Download past and current versions of the UN DESA World Population Prospects data into R. See the pkgdown site for full details.
Install the developmental version with:
library(devtools)
install_github("guyabel/tidywpp", ref = "main")

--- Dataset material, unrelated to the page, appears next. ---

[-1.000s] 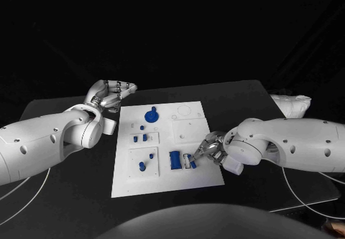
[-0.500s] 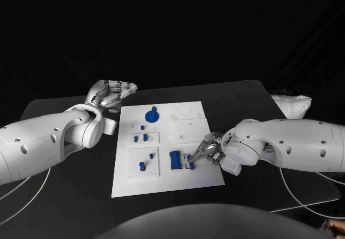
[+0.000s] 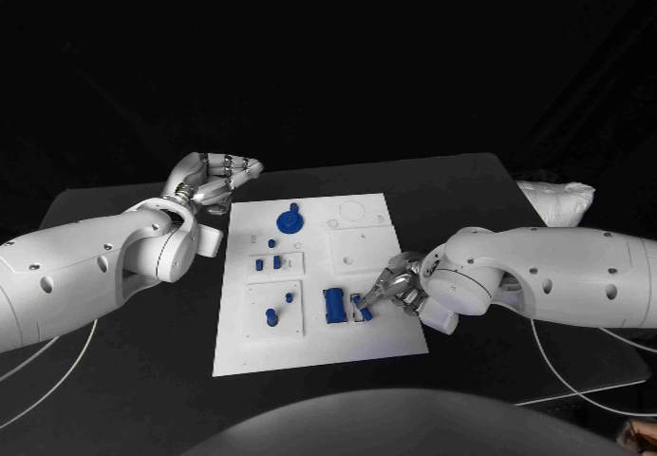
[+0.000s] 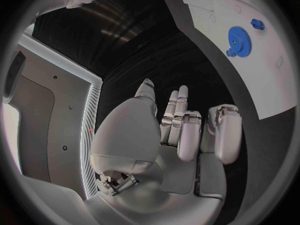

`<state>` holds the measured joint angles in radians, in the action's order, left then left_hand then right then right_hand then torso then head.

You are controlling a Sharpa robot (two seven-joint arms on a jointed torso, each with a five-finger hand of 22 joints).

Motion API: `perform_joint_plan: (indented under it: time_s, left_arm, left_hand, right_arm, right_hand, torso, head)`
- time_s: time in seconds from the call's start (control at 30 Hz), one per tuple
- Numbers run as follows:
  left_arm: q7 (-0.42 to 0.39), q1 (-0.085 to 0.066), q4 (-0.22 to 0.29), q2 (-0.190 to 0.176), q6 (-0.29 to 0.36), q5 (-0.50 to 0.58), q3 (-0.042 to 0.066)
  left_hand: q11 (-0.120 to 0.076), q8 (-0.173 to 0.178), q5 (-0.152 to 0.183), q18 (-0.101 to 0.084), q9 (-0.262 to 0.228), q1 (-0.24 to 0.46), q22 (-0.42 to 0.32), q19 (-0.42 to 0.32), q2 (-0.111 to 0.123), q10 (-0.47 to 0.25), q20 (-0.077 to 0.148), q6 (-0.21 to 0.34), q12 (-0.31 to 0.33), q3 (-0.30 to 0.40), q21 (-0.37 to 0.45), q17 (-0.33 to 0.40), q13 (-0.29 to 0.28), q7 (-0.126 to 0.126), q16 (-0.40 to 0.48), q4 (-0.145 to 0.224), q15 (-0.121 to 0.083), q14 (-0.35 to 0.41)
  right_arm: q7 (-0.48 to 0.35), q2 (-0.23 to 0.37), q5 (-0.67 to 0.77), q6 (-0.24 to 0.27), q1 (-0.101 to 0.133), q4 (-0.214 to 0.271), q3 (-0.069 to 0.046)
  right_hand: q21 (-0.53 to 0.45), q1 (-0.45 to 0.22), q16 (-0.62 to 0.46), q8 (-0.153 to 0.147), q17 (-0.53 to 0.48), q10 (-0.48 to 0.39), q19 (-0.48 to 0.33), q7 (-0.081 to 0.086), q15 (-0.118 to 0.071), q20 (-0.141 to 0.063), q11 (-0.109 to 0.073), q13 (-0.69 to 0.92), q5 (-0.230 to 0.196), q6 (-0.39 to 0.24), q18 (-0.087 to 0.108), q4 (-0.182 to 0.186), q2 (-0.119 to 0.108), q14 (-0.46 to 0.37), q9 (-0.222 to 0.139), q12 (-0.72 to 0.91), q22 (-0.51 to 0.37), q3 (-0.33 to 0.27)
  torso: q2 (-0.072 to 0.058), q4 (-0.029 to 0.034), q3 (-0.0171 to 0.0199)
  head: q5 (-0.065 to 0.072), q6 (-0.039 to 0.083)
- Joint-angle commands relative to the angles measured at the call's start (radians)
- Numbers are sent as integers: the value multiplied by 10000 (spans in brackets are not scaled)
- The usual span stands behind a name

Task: Assemble the parts on the task board

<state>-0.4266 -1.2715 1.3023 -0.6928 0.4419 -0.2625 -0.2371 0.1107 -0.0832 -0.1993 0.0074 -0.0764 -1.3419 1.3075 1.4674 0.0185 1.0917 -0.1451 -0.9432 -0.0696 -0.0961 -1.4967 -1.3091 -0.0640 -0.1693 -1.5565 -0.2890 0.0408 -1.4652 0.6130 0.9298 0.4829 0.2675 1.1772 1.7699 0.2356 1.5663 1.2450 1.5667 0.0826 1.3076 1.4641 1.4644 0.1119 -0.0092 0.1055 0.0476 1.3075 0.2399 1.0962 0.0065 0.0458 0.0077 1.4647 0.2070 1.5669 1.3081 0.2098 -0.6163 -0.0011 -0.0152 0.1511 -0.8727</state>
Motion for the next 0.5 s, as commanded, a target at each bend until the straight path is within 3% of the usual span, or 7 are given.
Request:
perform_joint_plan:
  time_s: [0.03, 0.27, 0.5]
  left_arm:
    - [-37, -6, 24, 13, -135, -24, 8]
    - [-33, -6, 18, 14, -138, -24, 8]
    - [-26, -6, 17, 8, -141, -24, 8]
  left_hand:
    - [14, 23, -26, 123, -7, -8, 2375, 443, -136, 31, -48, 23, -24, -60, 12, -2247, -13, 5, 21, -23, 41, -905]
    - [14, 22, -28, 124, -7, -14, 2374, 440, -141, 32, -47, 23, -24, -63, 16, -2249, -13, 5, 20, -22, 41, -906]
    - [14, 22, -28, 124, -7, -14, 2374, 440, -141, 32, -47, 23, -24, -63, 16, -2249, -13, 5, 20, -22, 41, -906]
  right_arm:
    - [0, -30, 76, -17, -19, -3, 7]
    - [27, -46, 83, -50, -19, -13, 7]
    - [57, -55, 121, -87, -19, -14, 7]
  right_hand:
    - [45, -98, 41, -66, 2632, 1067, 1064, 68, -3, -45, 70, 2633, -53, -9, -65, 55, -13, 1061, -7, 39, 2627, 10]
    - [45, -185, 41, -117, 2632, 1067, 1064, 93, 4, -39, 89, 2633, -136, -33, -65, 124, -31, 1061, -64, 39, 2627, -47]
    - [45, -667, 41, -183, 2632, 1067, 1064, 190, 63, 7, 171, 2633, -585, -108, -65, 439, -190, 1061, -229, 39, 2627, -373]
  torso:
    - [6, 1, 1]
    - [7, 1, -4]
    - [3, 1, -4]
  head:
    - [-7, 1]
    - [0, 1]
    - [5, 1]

Data downloaded using tidywpp is in tidy form, and hence does not require any major manipulations for use in popular modelling and visualisation functions in R.
library(tidywpp)
#> Suggested citation for WPP2022 data: United Nations, Department of Economic and Social Affairs, Population Division (2022). World Population Prospects 2022, Online Edition. Rev. 1
d <- get_wpp(indicator = "pop", pop_age = "single", pop_sex = "both", tidy_pop_sex = TRUE, drop_id_cols = TRUE)
d
#> # A tibble: 8,693,070 × 6
#> Location Variant Time AgeGrp Sex Pop
#> <chr> <chr> <dbl> <fct> <chr> <dbl>
#> 1 World Medium 1950 0 Male 41782.
#> 2 World Medium 1950 0 Female 39929.
#> 3 World Medium 1950 1 Male 37134.
#> 4 World Medium 1950 1 Female 35539.
#> 5 World Medium 1950 2 Male 34054.
#> 6 World Medium 1950 2 Female 32655.
#> 7 World Medium 1950 3 Male 31959.
#> 8 World Medium 1950 3 Female 30610.
#> 9 World Medium 1950 4 Male 29718.
#> 10 World Medium 1950 4 Female 28497.
#> # … with 8,693,060 more rows
library(tidyverse)
library(ggpol)
library(gganimate)
g <- d %>%
filter(Location == "World") %>%
mutate(pop = ifelse(Sex == "Male", -Pop/1e3, Pop/1e3),
sex = fct_rev(Sex),
age = as.numeric(AgeGrp) - 1) %>%
ggplot(mapping = aes(x = pop, y = age))+
geom_col(orientation = "y") +
facet_share(facets = "sex", scales = "free_x") +
scale_x_continuous(labels = abs) +
theme_bw() +
transition_time(time = Time) +
labs(x = "Population (millions)", y = "",
title = 'WPP2022 World Population Medium Variant {round(frame_time)}')
animate(g, width = 15, height = 15, units = "cm", res = 200,
renderer = gifski_renderer(), nframes = n_distinct(d$Time))
anim_save(filename = "wpp2022_med.gif")
This package is in no way officially related to, or endorsed by, UN DESA.